**What is required**
The listing should be printed again without a single change.

*** Input data Section Begins ***

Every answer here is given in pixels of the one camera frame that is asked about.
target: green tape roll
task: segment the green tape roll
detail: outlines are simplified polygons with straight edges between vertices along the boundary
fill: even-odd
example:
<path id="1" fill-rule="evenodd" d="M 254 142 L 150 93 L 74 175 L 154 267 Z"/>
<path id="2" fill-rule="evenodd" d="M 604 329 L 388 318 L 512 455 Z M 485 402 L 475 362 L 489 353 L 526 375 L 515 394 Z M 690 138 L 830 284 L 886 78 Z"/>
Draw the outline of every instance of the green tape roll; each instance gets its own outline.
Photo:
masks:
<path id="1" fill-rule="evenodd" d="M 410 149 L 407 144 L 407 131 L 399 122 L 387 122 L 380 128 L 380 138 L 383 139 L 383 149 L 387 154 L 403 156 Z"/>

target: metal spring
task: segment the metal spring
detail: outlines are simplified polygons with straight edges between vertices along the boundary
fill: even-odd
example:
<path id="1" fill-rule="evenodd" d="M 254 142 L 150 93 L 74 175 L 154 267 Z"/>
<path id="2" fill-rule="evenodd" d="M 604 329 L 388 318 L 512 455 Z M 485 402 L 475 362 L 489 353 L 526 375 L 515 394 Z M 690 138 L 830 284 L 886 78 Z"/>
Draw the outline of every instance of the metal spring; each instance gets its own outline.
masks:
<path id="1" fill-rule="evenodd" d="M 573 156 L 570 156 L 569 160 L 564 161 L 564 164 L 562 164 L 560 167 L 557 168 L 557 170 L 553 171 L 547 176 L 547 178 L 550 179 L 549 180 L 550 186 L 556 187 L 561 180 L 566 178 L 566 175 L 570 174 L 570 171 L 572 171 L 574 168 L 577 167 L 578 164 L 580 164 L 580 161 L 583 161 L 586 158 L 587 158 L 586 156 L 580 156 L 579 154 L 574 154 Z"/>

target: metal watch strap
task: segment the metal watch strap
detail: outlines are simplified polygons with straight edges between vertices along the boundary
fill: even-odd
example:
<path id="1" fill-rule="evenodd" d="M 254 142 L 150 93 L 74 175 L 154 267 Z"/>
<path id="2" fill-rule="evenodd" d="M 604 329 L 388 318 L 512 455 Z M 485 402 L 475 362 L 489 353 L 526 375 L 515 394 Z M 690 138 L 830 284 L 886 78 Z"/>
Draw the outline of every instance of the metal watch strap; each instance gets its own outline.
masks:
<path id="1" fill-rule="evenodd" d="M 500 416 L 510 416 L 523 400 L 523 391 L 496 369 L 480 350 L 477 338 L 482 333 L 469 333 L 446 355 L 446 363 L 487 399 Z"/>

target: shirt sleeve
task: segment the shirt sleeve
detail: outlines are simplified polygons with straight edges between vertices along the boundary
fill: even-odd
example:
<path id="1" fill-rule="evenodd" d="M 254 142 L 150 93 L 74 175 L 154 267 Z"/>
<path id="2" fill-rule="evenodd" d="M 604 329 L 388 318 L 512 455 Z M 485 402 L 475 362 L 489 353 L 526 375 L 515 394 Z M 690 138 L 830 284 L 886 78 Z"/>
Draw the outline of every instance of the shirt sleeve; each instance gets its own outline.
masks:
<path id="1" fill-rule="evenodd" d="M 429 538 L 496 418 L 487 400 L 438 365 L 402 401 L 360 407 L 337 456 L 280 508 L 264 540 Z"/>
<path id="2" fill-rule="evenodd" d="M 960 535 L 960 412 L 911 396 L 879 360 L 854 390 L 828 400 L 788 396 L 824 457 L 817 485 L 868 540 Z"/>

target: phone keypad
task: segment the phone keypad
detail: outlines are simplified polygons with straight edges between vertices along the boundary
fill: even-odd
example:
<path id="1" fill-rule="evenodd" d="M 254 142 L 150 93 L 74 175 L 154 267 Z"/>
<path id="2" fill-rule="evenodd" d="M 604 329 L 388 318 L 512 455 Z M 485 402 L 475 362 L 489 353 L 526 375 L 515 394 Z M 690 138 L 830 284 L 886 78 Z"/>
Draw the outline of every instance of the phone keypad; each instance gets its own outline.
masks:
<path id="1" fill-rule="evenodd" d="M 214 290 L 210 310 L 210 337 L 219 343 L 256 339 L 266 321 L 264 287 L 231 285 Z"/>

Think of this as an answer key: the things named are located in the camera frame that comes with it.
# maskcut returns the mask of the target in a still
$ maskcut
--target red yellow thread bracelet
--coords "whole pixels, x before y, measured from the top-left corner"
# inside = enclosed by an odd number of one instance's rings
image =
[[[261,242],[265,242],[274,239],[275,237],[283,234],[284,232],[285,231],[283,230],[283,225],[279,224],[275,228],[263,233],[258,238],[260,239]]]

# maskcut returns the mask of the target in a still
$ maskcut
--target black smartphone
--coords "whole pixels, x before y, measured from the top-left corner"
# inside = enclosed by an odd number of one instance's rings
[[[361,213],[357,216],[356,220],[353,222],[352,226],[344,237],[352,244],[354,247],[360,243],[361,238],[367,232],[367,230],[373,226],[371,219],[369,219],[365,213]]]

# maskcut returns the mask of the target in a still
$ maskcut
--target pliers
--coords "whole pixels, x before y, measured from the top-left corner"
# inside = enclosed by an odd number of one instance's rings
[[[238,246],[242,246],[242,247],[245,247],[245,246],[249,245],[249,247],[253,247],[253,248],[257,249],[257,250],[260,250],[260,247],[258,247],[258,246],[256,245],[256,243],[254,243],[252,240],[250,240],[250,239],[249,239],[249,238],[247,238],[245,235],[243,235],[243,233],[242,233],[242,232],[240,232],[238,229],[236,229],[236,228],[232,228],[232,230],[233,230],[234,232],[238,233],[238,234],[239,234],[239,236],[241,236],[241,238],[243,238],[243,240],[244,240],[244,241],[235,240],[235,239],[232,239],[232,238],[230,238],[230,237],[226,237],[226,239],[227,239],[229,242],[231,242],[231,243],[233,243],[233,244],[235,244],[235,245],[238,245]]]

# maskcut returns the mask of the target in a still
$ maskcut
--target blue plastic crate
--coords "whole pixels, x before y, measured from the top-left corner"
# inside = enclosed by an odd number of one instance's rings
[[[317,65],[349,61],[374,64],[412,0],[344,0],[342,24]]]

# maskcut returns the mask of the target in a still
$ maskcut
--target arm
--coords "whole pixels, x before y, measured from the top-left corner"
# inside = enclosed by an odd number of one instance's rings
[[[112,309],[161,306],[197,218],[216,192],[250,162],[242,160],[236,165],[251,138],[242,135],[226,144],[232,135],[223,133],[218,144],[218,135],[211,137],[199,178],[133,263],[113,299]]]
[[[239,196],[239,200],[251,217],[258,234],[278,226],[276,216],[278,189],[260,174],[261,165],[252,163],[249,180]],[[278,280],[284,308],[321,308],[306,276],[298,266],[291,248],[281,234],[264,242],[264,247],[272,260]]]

*** Input data Section Ends ***

**Response**
Every answer here is given in pixels of the one camera frame that is asked about.
target: green tape roll
task: segment the green tape roll
detail: outlines are simplified polygons with straight edges between vertices along the boundary
fill: even-odd
example:
<path id="1" fill-rule="evenodd" d="M 254 142 L 150 93 L 74 175 L 154 267 Z"/>
<path id="2" fill-rule="evenodd" d="M 604 329 L 388 318 L 512 455 Z M 485 402 L 475 362 L 489 353 L 526 375 L 515 394 Z M 690 138 L 830 284 L 886 78 Z"/>
Draw the outline of every instance of the green tape roll; each instance gets its own outline.
Photo:
masks:
<path id="1" fill-rule="evenodd" d="M 410 149 L 407 144 L 407 131 L 399 122 L 387 122 L 380 128 L 380 138 L 383 139 L 383 149 L 387 154 L 403 156 Z"/>

target: metal spring
task: segment the metal spring
detail: outlines are simplified polygons with straight edges between vertices along the boundary
fill: even-odd
example:
<path id="1" fill-rule="evenodd" d="M 254 142 L 150 93 L 74 175 L 154 267 Z"/>
<path id="2" fill-rule="evenodd" d="M 604 329 L 388 318 L 512 455 Z M 485 402 L 475 362 L 489 353 L 526 375 L 515 394 Z M 690 138 L 830 284 L 886 78 Z"/>
Draw the outline of every instance of the metal spring; each instance gets its own outline.
masks:
<path id="1" fill-rule="evenodd" d="M 573 156 L 570 156 L 569 160 L 564 161 L 564 164 L 562 164 L 560 167 L 557 168 L 557 170 L 553 171 L 547 176 L 547 178 L 550 179 L 549 180 L 550 186 L 556 187 L 561 180 L 566 178 L 566 175 L 570 174 L 570 171 L 572 171 L 574 168 L 577 167 L 578 164 L 580 164 L 580 161 L 583 161 L 586 158 L 587 158 L 586 156 L 580 156 L 579 154 L 574 154 Z"/>

target: metal watch strap
task: segment the metal watch strap
detail: outlines are simplified polygons with straight edges between vertices along the boundary
fill: even-odd
example:
<path id="1" fill-rule="evenodd" d="M 254 142 L 150 93 L 74 175 L 154 267 Z"/>
<path id="2" fill-rule="evenodd" d="M 604 329 L 388 318 L 512 455 Z M 485 402 L 475 362 L 489 353 L 526 375 L 515 394 Z M 690 138 L 830 284 L 886 78 Z"/>
Draw the outline of every instance of the metal watch strap; each instance gets its own outline.
masks:
<path id="1" fill-rule="evenodd" d="M 500 416 L 510 416 L 523 400 L 523 391 L 496 369 L 480 350 L 477 338 L 482 333 L 469 333 L 446 355 L 446 363 L 487 399 Z"/>

target: shirt sleeve
task: segment the shirt sleeve
detail: outlines are simplified polygons with straight edges between vertices along the boundary
fill: even-odd
example:
<path id="1" fill-rule="evenodd" d="M 254 142 L 150 93 L 74 175 L 154 267 Z"/>
<path id="2" fill-rule="evenodd" d="M 604 329 L 388 318 L 512 455 Z M 485 402 L 475 362 L 489 353 L 526 375 L 515 394 Z M 690 138 L 830 284 L 886 78 Z"/>
Draw the outline of every instance of the shirt sleeve; each instance gets its own outline.
masks:
<path id="1" fill-rule="evenodd" d="M 429 538 L 496 418 L 487 400 L 438 365 L 402 401 L 360 407 L 337 456 L 280 508 L 264 540 Z"/>
<path id="2" fill-rule="evenodd" d="M 960 535 L 960 412 L 911 396 L 879 360 L 854 390 L 828 400 L 788 396 L 824 457 L 817 485 L 868 540 Z"/>

target: phone keypad
task: segment the phone keypad
detail: outlines are simplified polygons with straight edges between vertices along the boundary
fill: even-odd
example:
<path id="1" fill-rule="evenodd" d="M 254 142 L 150 93 L 74 175 L 154 267 Z"/>
<path id="2" fill-rule="evenodd" d="M 604 329 L 388 318 L 512 455 Z M 485 402 L 475 362 L 489 353 L 526 375 L 515 394 Z M 690 138 L 830 284 L 886 78 Z"/>
Draw the outline of every instance of the phone keypad; each instance gets its own outline.
masks:
<path id="1" fill-rule="evenodd" d="M 214 290 L 210 310 L 210 337 L 219 343 L 256 339 L 266 321 L 264 287 L 231 285 Z"/>

Think of this as an answer key: the things named are located in the camera frame that comes with it.
# maskcut returns the mask of the target in a still
$ maskcut
--target red yellow thread bracelet
--coords "whole pixels, x before y, measured from the top-left corner"
# inside = enclosed by an odd number of one instance's rings
image =
[[[261,242],[265,242],[274,239],[275,237],[283,234],[284,232],[285,231],[283,230],[283,225],[279,224],[275,228],[263,233],[258,238],[260,239]]]

# maskcut returns the mask of the target in a still
$ maskcut
--target black smartphone
--coords "whole pixels, x before y, measured from the top-left corner"
# inside = enclosed by an odd number of one instance's rings
[[[361,213],[357,216],[356,220],[353,222],[352,226],[344,237],[352,244],[354,247],[360,243],[361,238],[367,232],[367,230],[373,226],[371,219],[369,219],[365,213]]]

# maskcut returns the mask of the target in a still
$ maskcut
--target pliers
--coords "whole pixels, x before y, measured from the top-left corner"
# inside = enclosed by an odd number of one instance's rings
[[[238,246],[242,246],[242,247],[245,247],[245,246],[249,245],[249,247],[253,247],[253,248],[257,249],[257,250],[260,250],[260,247],[258,247],[258,246],[256,245],[256,243],[254,243],[252,240],[250,240],[250,239],[249,239],[249,238],[247,238],[245,235],[243,235],[243,233],[242,233],[242,232],[240,232],[238,229],[236,229],[236,228],[232,228],[232,230],[233,230],[234,232],[238,233],[238,234],[239,234],[239,236],[241,236],[241,238],[243,238],[243,240],[244,240],[244,241],[235,240],[235,239],[232,239],[232,238],[230,238],[230,237],[226,237],[226,239],[227,239],[229,242],[231,242],[231,243],[233,243],[233,244],[235,244],[235,245],[238,245]]]

# maskcut returns the mask of the target in a still
$ maskcut
--target blue plastic crate
--coords "whole pixels, x before y, measured from the top-left corner"
# inside = enclosed by an odd number of one instance's rings
[[[317,65],[349,61],[374,64],[412,0],[344,0],[342,24]]]

# maskcut returns the mask of the target in a still
$ maskcut
--target arm
--coords "whole pixels, x before y, measured from the top-left corner"
# inside = enclosed by an odd number of one instance's rings
[[[112,309],[161,306],[197,218],[216,192],[250,162],[242,160],[236,165],[251,138],[242,135],[226,144],[232,135],[223,133],[218,144],[218,135],[211,137],[199,178],[133,263],[113,299]]]
[[[239,196],[239,200],[251,217],[258,234],[278,226],[276,216],[278,189],[260,174],[261,165],[252,163],[249,180]],[[278,280],[284,308],[321,308],[306,276],[298,266],[291,248],[281,234],[264,242],[264,247],[272,260]]]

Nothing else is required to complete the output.